Geographical Information Retrieval workshop

Yesterday, I attended the Geographical Information Retrieval workshop, which was part of the SIGIR conference. There were lots of interesting papers, some of which are very close to my thesis’ interests.

This workshop will address all aspects of Geographic Information Retrieval – that is the provision and evaluation of methods to identify geographic scope, retrieve and relevance rank documents or other resources from both unstructured and partially structured collections on the basis of queries specifying both theme and geographic scope.

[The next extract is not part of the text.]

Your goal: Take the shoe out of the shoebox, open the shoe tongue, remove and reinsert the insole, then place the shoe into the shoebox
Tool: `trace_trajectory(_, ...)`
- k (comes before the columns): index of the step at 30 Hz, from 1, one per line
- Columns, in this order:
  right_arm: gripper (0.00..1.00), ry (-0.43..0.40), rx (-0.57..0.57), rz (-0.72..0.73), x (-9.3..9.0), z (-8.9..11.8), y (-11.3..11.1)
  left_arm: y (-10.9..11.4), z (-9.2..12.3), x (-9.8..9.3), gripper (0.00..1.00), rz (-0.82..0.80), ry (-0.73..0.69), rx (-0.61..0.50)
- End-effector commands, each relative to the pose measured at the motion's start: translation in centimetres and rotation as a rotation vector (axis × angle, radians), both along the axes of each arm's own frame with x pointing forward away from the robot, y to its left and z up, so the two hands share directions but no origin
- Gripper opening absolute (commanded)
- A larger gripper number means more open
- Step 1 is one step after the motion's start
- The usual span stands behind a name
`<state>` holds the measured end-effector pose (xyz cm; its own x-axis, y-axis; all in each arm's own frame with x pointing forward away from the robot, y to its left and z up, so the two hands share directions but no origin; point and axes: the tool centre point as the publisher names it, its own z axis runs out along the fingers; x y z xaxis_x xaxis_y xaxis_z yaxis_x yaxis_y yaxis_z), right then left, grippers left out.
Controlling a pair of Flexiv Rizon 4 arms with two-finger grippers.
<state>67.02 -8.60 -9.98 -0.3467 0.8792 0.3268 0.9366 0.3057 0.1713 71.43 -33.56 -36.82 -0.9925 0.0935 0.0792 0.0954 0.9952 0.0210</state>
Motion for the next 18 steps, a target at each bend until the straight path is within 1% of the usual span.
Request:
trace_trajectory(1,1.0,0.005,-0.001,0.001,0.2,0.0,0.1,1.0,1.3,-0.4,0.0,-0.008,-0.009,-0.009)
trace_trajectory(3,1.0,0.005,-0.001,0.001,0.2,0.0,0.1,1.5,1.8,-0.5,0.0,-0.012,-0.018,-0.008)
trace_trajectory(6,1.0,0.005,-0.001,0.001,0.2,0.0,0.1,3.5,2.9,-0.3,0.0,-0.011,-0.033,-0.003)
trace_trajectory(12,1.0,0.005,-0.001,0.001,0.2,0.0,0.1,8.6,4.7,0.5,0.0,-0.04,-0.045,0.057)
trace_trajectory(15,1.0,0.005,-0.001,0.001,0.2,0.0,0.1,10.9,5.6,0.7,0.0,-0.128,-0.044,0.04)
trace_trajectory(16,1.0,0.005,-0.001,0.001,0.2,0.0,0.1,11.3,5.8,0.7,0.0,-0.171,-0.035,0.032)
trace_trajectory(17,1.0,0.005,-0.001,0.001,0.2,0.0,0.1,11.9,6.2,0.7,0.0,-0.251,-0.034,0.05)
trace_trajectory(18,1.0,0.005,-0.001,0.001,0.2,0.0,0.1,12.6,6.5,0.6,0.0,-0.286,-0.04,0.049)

As an overall comment I can say that although we are on the third edition of this event, this particular discipline is still struggling to find its natural audience and support. In most of the cases the results are only partial or superficial even because there are no dataset around that we can play with. (A notable exception is this GeoCLEF2005)

My notes of the talks are in the extended section (or here).

Tags: human computer interaction, information retrieval

CONFERENCE: Geographical Information Retrieval workshop

DATE: August, 10, 2006

LOCATION: University of Washington, Seattle, USA

—

REAL-TIME NOTES / ANNOTATIONS OF THE PAPER:

JOHANNES LEVELING

PAPER: On Metonymy Recognition for Geographic IR

A metonimy is a figure of speech in which a speaker uses one entity to refer to another that is related to it. E.G. Using the name of the city for indicating the name of the team from that city.

Markert and Nissim (2002) offer a list of these figures.

They started from the mayor classes: literal, metonymic, mixed.

They tried to model these features training a classifier for IR experiments using different parameters: the lemma of the verb, the prefix and the suffix, the order of the verbs, etc.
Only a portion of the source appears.